Even when a juror was actually present when the victim’s body was found, our sister
circuit—while recognizing that the doctrine may exist in principle—refused to imply bias.
Sanders, 529 F.3d at 793. Cutts argues that a different connection existed in that case: the juror
was the county coroner who had a professional connection to the victim, see id. at 790, while the
average citizen’s role in a search suggests an emotional connection. As already discussed, it is
not necessarily true that an emotional connection would exist. Even if it did, it is not necessarily
more likely to create bias than a professional connection. The coroner’s presence in Sanders,
coupled with his expertise, may have caused him to form his own opinions about the
circumstances of the victim’s death. This could not have happened in the present case because
Cutts v. Smith
nothing came of the search. A professional connection also existed in Conner v. Polk, 407 F.3d
198 (4th Cir. 2005), where the juror in a retrial had reported on the first trial in her role as a
journalist. Again, we believe that this connection—and the pre-existing knowledge and views
the juror likely had as a result—was more extreme than the connection in Cutts’s case. And yet,
the Fourth Circuit refused to imply bias in Conner. Id. at 206–07.
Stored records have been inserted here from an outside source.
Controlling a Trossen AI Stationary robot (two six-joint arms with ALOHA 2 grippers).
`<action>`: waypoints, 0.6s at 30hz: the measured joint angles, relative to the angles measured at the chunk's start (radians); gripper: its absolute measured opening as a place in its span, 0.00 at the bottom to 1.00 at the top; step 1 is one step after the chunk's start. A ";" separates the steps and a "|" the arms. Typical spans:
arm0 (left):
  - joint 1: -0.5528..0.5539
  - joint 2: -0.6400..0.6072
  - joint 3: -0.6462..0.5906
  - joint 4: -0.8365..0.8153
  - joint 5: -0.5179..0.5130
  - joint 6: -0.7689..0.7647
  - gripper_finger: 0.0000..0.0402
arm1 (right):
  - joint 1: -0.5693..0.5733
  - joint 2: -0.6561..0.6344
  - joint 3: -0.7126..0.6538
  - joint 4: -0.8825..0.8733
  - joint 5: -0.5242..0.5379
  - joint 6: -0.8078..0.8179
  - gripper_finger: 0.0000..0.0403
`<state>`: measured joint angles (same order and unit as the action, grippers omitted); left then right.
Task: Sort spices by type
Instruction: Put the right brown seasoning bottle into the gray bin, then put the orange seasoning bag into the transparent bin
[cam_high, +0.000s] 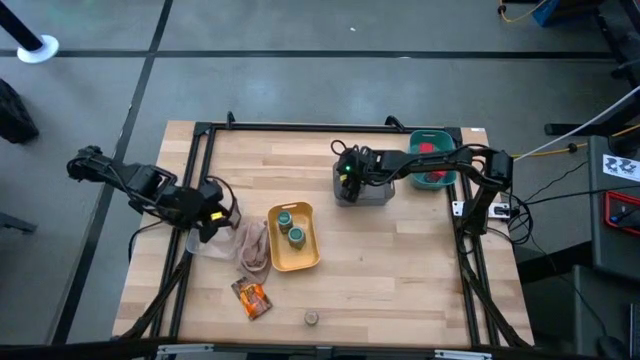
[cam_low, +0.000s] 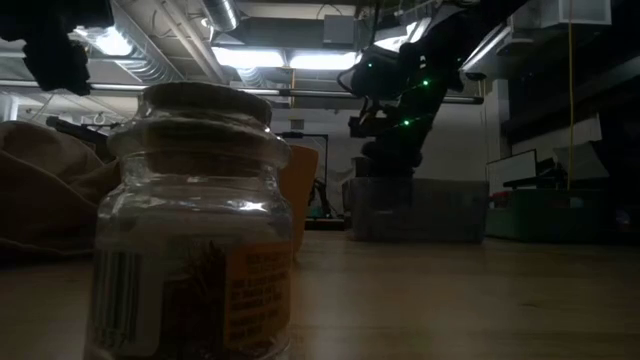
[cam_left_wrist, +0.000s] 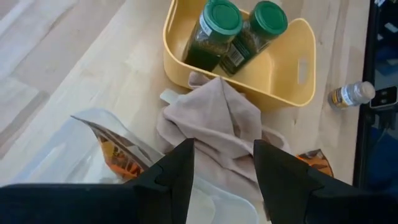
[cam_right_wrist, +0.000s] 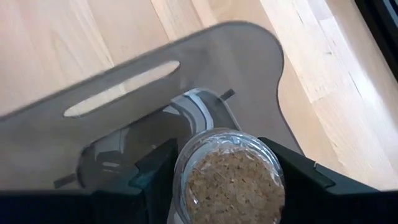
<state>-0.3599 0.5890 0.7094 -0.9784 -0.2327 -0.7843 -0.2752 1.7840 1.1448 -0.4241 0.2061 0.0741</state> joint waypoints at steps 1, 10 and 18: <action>0.000 -0.002 0.000 0.000 0.000 -0.008 0.37 | 0.000 0.000 0.000 0.008 -0.004 0.000 0.54; 0.000 -0.002 0.000 -0.001 0.000 0.008 0.37 | 0.000 0.000 0.000 0.043 -0.007 0.020 0.54; 0.000 -0.002 0.000 -0.002 0.000 0.006 0.37 | 0.000 0.000 0.000 0.026 -0.008 0.094 0.65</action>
<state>-0.3603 0.5867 0.7094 -0.9802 -0.2329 -0.7780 -0.2752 1.7840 1.1446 -0.3979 0.1982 0.1682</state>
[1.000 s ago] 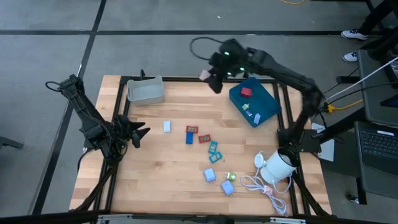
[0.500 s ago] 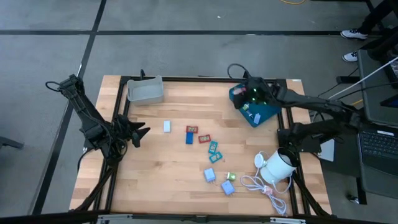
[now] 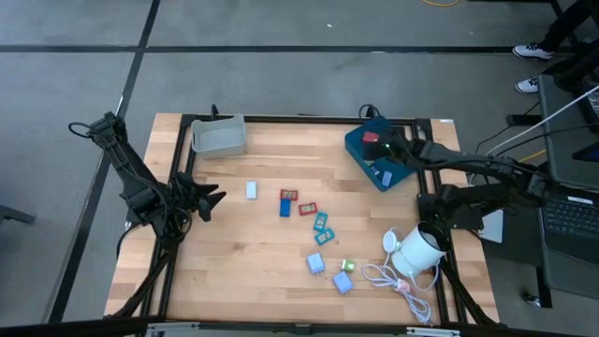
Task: Pick & Place Office items
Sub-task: Put the pink charger adapter into the blue bin, then put the green charger adapter into the blue bin
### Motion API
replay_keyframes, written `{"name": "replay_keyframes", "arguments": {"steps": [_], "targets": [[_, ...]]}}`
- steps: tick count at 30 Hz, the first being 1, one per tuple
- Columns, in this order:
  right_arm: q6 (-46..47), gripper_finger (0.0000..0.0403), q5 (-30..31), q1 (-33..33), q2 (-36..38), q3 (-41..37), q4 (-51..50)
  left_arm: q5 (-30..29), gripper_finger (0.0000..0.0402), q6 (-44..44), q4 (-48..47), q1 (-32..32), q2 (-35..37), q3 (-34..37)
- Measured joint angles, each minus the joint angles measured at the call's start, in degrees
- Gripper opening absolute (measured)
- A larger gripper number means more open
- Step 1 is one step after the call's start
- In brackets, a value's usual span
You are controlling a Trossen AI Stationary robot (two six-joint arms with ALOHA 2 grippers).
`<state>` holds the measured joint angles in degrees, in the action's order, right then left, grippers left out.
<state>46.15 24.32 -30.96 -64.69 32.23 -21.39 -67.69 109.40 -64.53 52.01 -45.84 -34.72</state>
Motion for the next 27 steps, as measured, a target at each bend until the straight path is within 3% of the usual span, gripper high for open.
{"name": "replay_keyframes", "arguments": {"steps": [6,9,14,20,24,27], "targets": [[-0.1,0.0337,-1.9,-2.4,0.0,0.0,0.0,0.2,0.0235,0.3,0.0,0.0,0.0,0.0],[-0.1,0.0360,-2.7,-3.1,0.0,0.0,0.0,0.2,0.0235,0.4,0.0,0.0,0.0,0.0],[-0.1,0.0334,-5.8,-3.3,0.0,0.0,4.2,0.2,0.0235,0.4,0.0,0.0,0.0,0.0],[-4.8,0.0281,-25.5,-1.1,0.2,1.9,22.4,0.3,0.0235,0.2,0.0,-1.1,0.0,0.0],[-7.7,0.0245,-33.1,5.1,-0.1,8.5,18.6,0.3,0.0235,-0.5,0.0,-2.4,0.0,0.0],[-8.2,0.0218,-32.0,11.7,-1.4,13.4,8.0,0.3,0.0235,-0.6,-0.1,-3.3,0.0,0.0]]}}
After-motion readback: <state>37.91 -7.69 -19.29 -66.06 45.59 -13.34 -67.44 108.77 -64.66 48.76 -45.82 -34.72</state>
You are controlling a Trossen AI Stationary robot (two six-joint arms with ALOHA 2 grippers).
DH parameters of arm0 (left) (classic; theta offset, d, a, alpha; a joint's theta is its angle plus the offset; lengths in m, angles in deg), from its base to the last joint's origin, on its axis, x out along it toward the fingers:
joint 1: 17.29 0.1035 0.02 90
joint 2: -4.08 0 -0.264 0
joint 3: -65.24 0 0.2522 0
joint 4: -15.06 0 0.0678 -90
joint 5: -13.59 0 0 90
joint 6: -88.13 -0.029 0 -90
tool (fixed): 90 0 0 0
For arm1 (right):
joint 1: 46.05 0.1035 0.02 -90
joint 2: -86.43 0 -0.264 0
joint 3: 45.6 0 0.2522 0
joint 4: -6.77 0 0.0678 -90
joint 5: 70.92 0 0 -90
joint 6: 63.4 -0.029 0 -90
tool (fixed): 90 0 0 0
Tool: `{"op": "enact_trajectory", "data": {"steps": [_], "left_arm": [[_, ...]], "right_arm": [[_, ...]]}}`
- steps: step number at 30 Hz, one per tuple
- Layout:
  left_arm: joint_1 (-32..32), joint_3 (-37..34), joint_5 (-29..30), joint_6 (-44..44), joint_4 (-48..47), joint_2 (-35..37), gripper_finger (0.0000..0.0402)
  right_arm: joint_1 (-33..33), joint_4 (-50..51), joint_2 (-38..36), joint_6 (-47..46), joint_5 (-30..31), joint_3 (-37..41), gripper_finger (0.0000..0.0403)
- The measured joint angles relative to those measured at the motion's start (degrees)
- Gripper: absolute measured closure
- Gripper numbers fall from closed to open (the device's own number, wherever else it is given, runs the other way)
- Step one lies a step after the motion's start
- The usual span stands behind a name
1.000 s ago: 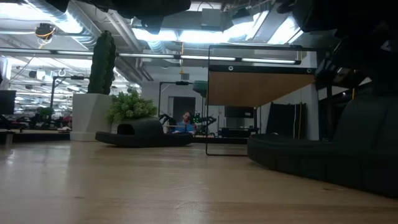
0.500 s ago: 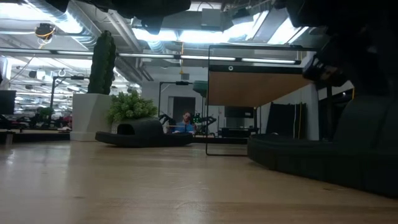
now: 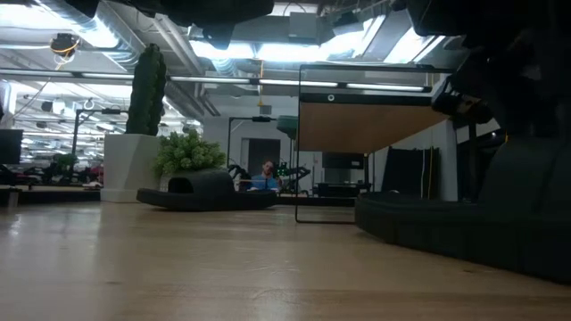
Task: Pick and place slides into the shelf
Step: Put the bottom black slide on the shelf
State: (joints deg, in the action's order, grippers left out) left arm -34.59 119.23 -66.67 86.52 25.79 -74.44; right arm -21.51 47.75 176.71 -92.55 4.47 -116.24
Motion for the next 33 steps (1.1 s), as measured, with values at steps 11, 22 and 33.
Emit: {"op": "enact_trajectory", "data": {"steps": [11, 22, 33], "left_arm": [[0.0, 0.0, 0.0, 0.0, 0.0, 0.0, 0.0401], [0.0, 0.0, 0.0, 0.0, 0.0, 0.0, 0.0401], [0.0, 0.0, 0.0, 0.0, 0.0, 0.0, 0.0401]], "right_arm": [[0.3, -0.4, 4.3, 1.3, -1.4, 0.0, 0.0195], [0.4, -2.3, 6.0, 2.5, -10.2, 0.0, 0.0196], [0.3, -4.2, 6.0, 2.2, -10.6, 0.0, 0.0285]]}}
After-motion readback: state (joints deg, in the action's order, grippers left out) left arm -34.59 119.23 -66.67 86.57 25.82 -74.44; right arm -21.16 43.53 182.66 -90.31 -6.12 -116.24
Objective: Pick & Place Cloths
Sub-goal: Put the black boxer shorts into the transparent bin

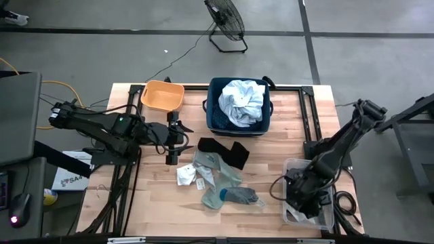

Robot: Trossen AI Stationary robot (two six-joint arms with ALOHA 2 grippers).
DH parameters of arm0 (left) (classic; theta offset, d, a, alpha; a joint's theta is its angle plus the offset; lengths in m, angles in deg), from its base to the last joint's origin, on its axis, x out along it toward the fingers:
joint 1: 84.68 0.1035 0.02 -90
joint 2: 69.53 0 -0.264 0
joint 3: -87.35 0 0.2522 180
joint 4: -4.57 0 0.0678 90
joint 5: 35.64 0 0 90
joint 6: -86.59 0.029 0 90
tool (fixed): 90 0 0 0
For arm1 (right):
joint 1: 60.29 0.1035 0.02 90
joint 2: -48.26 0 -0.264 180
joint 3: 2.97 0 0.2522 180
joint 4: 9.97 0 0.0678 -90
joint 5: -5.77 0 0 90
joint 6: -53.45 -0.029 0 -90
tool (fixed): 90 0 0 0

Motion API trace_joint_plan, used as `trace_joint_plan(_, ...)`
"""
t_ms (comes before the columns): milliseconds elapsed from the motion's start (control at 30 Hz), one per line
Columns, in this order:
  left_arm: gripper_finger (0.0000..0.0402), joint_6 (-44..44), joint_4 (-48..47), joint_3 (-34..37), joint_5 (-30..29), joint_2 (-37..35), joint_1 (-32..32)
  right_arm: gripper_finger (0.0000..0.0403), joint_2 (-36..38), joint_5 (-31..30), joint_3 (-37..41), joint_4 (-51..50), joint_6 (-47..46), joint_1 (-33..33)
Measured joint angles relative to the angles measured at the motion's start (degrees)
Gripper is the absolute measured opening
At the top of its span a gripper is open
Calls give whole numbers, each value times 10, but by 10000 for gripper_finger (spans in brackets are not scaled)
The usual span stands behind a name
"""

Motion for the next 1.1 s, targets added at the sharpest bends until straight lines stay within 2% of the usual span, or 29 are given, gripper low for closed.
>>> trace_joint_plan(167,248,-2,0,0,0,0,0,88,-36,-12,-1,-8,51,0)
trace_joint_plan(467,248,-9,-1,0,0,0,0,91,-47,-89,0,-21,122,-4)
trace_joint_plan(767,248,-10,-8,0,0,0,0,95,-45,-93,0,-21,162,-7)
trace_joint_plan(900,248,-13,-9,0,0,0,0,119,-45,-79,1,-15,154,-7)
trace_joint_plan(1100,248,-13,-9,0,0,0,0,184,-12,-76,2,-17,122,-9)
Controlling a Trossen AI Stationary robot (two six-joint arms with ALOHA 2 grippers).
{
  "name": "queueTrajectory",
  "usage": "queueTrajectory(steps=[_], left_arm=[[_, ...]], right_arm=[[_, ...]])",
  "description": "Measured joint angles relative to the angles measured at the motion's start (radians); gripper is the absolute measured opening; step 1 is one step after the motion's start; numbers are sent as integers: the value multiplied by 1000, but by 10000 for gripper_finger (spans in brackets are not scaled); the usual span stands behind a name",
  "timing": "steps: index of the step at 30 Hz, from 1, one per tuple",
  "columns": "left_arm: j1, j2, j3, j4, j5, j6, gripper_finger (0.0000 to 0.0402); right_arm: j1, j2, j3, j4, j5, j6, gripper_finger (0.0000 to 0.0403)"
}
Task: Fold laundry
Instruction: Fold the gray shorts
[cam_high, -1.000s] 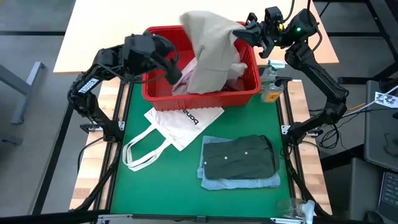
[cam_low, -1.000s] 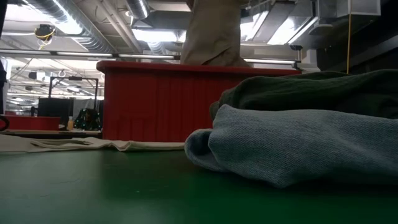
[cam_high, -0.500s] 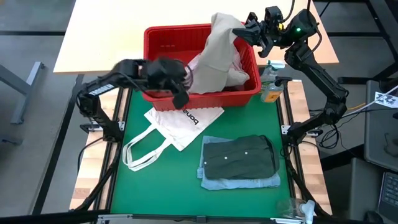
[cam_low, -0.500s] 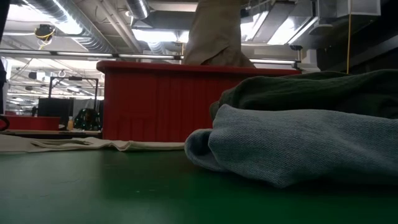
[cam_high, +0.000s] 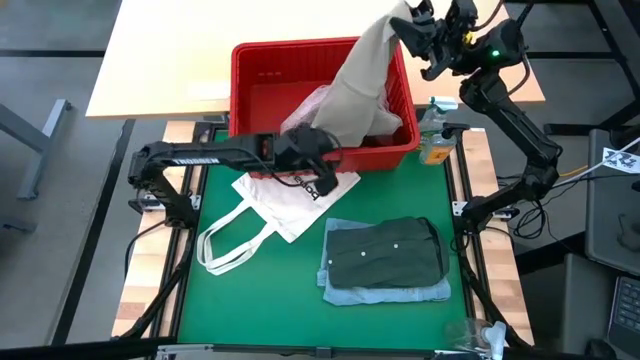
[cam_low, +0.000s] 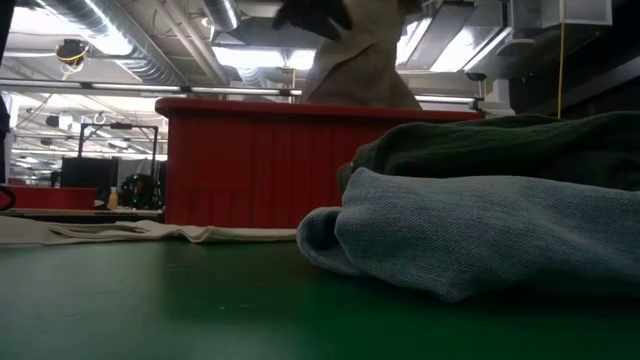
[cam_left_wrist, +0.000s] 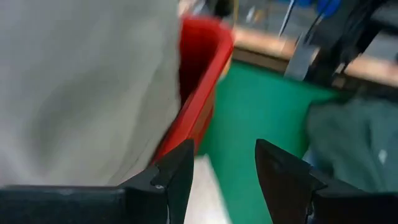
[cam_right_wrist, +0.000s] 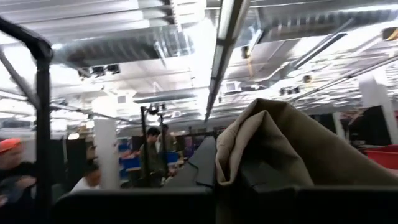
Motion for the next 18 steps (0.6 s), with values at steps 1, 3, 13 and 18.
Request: queueTrajectory(steps=[1, 3, 13, 18], left_arm=[[-4, 0, -36, 85, 2, 19, 164], [-12, 0, -104, 236, 4, 47, 164], [-18, 0, -281, 395, -107, 74, 164], [-18, -1, -282, 415, -117, 75, 164]], right_arm=[[0, 1, 0, -1, 15, 0, 14], [0, 1, 0, 0, 42, 0, 14], [0, 1, 0, 161, 145, 0, 14], [1, 0, 0, 241, 161, 0, 14]])
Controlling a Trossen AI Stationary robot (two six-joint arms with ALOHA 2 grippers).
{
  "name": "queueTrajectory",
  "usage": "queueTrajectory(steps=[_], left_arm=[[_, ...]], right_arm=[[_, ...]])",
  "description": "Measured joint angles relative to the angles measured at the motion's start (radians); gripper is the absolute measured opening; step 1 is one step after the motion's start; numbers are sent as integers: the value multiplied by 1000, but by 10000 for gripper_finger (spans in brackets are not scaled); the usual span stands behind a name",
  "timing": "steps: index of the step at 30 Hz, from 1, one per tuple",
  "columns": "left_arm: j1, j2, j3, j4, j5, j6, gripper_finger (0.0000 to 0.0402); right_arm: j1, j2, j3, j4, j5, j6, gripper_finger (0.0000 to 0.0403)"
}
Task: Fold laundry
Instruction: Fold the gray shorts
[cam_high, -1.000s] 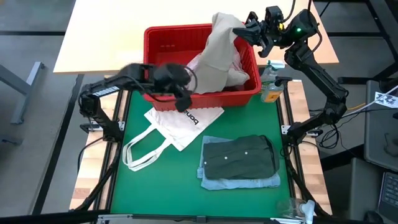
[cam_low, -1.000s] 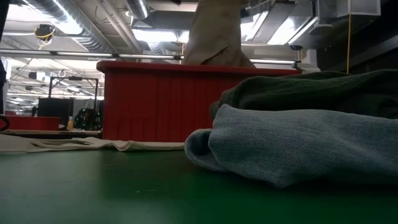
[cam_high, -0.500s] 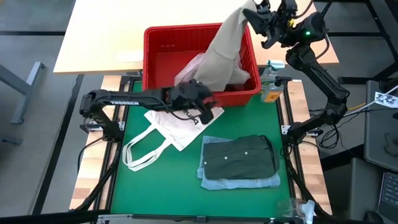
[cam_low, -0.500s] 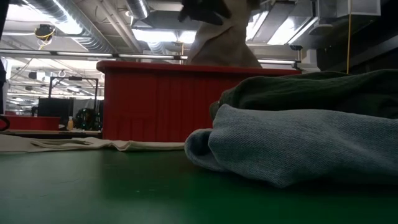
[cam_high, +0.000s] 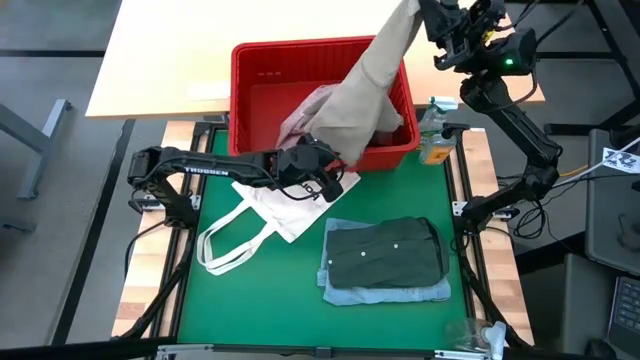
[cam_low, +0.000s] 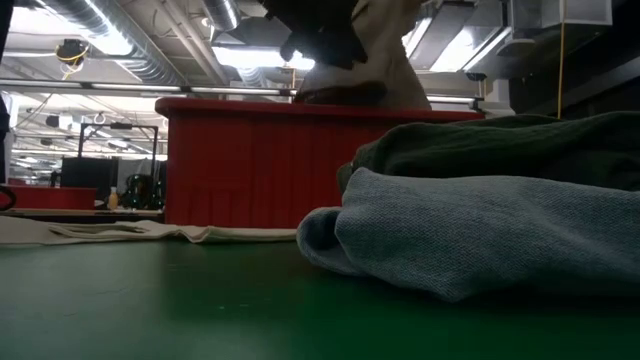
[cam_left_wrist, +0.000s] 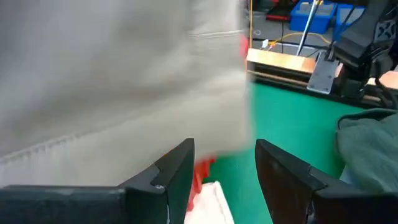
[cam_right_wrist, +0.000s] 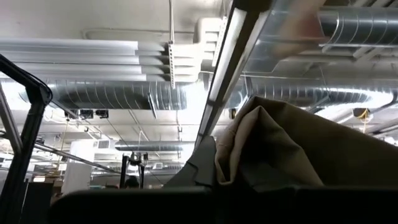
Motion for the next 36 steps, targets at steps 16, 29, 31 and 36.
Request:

These cases further demonstrate that the facts of Cutts’s case do not clearly give rise to an
implication of bias. Although the juror was “placed in a potentially compromising situation,” see
Phillips, 455 U.S. at 217 (majority opinion)—and although the trial judge would have been more
prudent to remove the juror for cause—this does not permit habeas relief. As a result, even if we
were convinced that the implied bias doctrine were clearly established, fairminded jurists would
not agree that the circumstances fall within one of the extreme categories in which the
implication may arise. Clearly established law would still only entitle Cutts to the opportunity to
prove actual bias, an opportunity the trial court afforded him.
Finally, Cutts suggested at oral argument that the decision of the Ohio Court of Appeals
involved “an unreasonable determination of the facts in light of the evidence presented in the
State court proceeding,” see 28 U.S.C. § 2254(d)(2), because the juror outwardly demonstrated
an attachment to the victim. This contention fails for several reasons. First, it was not raised in
the briefs. “[I]n this circuit we routinely deem arguments waived when raised only verbally and
not in the written briefs . . . .” Lamson & Sessions Co. v. Peters, 576 F. App’x 538, 543 (6th Cir.
2014). Second, for reasons already discussed, we believe the Ohio Court of Appeals was not
unreasonable in the way that it viewed the juror’s involvement in the search for the victim—it
was not severe enough to clearly require reversal, even though “the better practice would have
Cutts v. Smith
been to excuse any such prospective juror for cause.” See State v. Cutts, 2009 WL 2170687, at
*33. Third, any additional fact-finding concerning the juror would seem to go to actual bias.
Cutts is only challenging the state court’s decision on implied bias. Finally, even if we were to
consider actual bias, the record does not include voir dire transcripts or any other materials that
would allow us to determine whether the challenged juror in fact harbored pro-prosecution bias
that would have required removal for cause. Considering whether the facts were unreasonably
determined requires “an independent review of the record.” Howard v. Bouchard, 405 F.3d 459,
468 (6th Cir. 2005).
For the above reasons, we affirm the district court’s denial of habeas relief.